▸ **What you will do**
Go through the listing below and return each line that includes "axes".
_ _ _ _ _ _ _
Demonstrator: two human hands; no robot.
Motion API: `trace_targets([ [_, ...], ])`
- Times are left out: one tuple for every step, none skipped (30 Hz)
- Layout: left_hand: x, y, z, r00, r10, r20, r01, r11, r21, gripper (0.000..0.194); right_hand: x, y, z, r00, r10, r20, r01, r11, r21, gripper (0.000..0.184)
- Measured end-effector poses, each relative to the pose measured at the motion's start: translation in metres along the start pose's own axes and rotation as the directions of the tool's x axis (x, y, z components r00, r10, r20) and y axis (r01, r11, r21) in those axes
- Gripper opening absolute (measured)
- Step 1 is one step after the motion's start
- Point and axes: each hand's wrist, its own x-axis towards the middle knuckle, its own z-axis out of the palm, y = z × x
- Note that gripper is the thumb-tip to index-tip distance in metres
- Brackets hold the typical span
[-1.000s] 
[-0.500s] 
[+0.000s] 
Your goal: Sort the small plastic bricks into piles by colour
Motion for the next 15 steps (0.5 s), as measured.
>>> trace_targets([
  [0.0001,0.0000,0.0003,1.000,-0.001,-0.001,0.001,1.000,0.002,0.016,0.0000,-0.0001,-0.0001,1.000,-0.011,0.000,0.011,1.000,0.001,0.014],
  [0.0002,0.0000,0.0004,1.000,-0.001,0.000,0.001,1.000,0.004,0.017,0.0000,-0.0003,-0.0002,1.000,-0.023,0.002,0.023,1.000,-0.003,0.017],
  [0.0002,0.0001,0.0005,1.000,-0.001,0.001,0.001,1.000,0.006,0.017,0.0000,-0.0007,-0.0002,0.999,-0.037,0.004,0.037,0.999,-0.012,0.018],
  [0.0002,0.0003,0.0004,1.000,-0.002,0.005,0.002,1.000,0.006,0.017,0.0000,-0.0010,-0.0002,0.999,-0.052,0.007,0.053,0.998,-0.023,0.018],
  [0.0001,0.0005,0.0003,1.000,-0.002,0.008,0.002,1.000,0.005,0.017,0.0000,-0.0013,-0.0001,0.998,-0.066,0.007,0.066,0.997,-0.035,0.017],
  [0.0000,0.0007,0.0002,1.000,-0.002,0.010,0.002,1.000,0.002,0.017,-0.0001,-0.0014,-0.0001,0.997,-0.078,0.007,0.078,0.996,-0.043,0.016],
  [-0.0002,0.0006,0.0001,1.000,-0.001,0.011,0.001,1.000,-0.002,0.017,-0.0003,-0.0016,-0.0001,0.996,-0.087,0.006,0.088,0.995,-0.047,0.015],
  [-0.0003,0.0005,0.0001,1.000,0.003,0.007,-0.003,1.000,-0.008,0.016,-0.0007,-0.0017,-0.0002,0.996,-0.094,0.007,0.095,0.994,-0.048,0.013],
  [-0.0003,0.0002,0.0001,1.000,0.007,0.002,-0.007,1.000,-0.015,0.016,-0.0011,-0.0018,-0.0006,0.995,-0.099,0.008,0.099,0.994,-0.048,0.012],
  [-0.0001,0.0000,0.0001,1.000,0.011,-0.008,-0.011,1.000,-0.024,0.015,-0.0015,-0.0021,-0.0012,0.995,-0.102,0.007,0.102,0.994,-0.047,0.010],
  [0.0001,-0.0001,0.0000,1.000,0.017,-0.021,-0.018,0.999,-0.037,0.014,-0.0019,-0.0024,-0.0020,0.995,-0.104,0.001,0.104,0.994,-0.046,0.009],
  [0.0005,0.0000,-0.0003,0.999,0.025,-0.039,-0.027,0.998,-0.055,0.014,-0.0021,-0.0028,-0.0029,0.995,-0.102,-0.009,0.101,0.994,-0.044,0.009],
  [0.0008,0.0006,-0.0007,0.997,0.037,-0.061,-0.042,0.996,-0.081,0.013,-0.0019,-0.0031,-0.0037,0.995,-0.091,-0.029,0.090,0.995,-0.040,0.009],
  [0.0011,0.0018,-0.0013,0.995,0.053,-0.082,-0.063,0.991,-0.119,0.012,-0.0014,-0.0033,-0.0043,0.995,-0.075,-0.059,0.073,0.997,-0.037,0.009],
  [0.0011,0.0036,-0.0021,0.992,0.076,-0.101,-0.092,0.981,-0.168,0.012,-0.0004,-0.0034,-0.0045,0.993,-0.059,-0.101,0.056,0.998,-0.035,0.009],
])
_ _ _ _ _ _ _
▸ **Problem solution**
- Measured end-effector poses, each relative to the pose measured at the motion's start: translation in metres along the start pose's own axes and rotation as the directions of the tool's x axis (x, y, z components r00, r10, r20) and y axis (r01, r11, r21) in those axes
- Point and axes: each hand's wrist, its own x-axis towards the middle knuckle, its own z-axis out of the palm, y = z × x

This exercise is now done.